ETFs take root in pension space
A new tool for diversification and "portfolio completion".
May 22, 2012
It’s happening, slowly but surely. ETFs are claiming a bigger share of the institutional space as investors, including many pension funds, find new ways to use them strategically. For a few years at least, many funds have used ETFs for basic cash management. But according to a new study by Greenwich Associates, public pension funds, foundations and endowments are making more use of ETFs to manage liquidity and even to boost portfolio diversification.
The study reports that 78% of asset managers and 44% of pensions, foundations and endowments use ETFs to cash equitization while 61% of asset managers and 55% of institutional funds use them for manager transitions.
ETFs also continue to make headway in helping investors manage liquidity – that “liquidity sleeve” use that some ETF providers have been describing for the past couple of years.
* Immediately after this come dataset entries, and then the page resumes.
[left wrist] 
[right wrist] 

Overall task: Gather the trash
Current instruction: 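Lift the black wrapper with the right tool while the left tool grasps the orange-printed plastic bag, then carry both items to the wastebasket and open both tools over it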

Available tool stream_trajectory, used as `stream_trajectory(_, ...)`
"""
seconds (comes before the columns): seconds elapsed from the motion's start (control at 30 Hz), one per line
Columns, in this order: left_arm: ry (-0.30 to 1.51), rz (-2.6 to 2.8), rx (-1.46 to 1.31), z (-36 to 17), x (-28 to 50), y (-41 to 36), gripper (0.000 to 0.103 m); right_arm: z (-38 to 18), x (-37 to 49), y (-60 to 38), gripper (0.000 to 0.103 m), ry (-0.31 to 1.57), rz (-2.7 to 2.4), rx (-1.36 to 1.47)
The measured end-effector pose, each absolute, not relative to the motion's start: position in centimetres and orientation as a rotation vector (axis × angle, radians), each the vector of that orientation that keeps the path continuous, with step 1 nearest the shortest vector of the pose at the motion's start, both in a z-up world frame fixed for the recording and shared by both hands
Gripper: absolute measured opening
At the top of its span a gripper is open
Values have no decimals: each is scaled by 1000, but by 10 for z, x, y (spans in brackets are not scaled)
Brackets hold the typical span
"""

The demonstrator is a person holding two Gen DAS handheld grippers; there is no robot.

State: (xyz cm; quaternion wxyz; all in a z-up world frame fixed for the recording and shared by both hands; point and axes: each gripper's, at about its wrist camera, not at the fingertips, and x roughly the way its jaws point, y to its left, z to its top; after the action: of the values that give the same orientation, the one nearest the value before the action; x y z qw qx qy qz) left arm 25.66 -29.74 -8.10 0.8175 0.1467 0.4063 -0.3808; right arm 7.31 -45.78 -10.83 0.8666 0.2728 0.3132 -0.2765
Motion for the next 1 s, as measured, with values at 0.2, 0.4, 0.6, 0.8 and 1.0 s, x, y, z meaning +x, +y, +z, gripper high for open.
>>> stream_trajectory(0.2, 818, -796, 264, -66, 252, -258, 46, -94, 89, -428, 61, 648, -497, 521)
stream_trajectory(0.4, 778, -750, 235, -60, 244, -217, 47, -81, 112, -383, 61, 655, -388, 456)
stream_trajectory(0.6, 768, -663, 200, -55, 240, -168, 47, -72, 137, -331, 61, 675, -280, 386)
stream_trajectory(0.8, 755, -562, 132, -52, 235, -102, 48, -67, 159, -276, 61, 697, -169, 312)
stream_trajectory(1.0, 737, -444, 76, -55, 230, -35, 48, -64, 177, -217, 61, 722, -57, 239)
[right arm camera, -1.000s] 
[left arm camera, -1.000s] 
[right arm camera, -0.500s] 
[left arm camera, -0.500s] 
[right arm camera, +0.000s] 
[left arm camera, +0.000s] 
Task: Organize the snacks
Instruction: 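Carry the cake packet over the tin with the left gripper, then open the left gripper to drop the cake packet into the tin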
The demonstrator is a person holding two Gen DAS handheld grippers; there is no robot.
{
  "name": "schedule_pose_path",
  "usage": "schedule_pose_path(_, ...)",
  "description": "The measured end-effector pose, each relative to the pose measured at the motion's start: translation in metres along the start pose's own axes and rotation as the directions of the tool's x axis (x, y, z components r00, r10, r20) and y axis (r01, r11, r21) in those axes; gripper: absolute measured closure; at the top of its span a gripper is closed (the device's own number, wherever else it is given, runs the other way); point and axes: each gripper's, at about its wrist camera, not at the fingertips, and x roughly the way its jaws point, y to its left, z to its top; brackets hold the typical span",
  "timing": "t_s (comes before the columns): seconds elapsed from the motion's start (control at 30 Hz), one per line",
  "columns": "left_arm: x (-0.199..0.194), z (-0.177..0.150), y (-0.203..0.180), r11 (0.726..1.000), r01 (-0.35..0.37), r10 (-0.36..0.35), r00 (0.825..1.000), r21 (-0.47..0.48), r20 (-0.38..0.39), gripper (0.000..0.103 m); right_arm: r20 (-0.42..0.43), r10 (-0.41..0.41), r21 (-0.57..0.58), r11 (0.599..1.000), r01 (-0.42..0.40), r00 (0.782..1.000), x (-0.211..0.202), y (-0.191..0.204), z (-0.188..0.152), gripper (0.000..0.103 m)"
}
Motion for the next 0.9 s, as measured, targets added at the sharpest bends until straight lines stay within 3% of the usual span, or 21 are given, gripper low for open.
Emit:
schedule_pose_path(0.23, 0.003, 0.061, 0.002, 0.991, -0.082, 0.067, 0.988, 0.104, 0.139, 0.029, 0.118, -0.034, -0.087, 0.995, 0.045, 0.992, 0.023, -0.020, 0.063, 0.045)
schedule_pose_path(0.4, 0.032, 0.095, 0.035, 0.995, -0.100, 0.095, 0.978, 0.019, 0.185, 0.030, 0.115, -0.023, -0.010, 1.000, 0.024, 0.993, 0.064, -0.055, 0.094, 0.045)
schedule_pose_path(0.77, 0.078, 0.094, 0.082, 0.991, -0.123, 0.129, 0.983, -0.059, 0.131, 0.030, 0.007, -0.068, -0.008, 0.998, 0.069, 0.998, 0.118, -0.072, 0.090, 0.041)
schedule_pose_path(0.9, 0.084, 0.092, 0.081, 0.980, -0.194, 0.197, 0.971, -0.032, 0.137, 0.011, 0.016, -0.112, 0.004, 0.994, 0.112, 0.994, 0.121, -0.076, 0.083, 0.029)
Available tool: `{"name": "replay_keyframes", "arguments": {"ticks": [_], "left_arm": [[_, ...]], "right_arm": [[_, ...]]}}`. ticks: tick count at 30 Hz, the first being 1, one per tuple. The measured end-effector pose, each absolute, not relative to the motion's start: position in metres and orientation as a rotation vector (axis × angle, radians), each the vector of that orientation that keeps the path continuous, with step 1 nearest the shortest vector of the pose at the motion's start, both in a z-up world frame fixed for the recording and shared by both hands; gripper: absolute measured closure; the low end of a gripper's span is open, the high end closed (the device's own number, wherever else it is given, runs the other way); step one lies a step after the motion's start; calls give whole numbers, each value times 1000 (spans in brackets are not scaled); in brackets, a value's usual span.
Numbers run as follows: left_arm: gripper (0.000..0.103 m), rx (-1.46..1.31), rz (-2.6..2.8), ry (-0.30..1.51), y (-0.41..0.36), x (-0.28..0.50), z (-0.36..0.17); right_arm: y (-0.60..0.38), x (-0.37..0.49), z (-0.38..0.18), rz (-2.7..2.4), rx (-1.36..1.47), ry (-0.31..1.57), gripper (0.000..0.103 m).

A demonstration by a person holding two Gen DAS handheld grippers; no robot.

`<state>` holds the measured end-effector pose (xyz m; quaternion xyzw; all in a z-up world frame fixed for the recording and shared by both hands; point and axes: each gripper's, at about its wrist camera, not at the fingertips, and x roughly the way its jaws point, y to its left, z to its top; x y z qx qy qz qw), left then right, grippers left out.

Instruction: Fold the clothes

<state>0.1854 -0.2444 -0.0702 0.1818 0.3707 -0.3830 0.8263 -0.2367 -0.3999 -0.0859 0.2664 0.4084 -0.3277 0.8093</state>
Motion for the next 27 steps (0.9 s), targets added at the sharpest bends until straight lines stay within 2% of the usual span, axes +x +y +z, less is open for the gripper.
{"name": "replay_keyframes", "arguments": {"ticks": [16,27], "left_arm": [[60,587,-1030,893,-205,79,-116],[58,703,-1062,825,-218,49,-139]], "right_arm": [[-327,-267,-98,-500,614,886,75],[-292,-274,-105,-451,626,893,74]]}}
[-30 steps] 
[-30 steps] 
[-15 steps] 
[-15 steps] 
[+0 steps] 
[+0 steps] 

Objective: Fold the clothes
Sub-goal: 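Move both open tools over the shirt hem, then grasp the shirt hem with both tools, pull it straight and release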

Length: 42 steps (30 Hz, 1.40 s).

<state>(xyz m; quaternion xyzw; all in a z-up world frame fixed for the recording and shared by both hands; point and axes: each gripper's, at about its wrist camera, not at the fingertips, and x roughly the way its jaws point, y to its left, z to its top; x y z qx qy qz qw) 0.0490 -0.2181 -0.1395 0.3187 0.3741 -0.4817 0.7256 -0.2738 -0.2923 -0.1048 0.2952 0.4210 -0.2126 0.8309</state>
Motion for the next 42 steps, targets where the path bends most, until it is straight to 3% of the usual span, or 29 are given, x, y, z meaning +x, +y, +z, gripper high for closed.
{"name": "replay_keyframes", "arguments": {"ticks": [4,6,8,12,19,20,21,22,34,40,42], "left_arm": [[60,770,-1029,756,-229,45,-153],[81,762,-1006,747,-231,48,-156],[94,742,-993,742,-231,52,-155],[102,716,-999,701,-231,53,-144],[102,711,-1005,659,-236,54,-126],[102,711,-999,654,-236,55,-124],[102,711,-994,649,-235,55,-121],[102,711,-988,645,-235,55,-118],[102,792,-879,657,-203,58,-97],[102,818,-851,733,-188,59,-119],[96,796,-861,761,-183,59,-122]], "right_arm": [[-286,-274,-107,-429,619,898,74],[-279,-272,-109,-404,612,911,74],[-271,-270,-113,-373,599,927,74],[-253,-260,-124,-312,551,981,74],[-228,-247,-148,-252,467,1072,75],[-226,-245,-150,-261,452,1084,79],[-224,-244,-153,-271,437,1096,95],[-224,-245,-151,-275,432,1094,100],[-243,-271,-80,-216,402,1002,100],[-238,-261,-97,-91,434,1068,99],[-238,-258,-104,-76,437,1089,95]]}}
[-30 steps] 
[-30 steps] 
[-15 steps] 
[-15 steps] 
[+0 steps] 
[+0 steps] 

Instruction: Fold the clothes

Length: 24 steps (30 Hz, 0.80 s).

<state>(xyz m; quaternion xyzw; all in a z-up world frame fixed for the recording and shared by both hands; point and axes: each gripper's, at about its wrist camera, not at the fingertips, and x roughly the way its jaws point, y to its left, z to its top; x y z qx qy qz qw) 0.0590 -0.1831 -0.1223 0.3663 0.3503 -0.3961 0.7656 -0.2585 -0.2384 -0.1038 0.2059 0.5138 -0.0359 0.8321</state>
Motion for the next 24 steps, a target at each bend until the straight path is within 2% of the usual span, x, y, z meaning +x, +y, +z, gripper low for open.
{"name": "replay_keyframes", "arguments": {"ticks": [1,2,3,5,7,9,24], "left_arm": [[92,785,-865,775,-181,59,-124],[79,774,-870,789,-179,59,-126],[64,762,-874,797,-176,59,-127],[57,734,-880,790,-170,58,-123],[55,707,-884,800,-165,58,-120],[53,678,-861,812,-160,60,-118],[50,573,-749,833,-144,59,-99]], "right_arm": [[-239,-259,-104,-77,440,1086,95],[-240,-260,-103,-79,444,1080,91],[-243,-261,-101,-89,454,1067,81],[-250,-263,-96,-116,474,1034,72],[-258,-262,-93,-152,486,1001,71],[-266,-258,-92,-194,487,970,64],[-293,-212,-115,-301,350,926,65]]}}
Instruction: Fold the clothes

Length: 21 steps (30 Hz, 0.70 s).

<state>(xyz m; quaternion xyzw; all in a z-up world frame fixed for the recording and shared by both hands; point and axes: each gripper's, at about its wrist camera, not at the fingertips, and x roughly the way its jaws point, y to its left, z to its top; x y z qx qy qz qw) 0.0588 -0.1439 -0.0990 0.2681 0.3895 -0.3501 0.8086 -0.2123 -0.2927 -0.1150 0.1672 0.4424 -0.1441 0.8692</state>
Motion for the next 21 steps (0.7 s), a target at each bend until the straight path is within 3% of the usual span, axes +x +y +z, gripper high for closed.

Right now, 31% of institutional funds and a third of asset managers are using ETFs as an overlay or sleeve to boost portfolio liquidity or reduce implementations and trading costs. This has risen substantially, up from just one in 10 among those groups in 2011.
One new and interesting area of use is “portfolio completion” or diversification. More institutions are using ETFs as a way to explore new asset classes or expand their exposure to specific asset classes or regions. Country-specific ETFs have helped fuel demand in this area as have internationally-focused ETFs. In 2011 year 28% of asset managers and 42% of institutional investors use ETFs for portfolio completion versus last year when just one-in-five institutional investors did so.
It’s a new and interesting trend in the space as more institutional investors turn to ETFs as portfolio building blocks rather than just as tools to manage cash or to manage liquidity.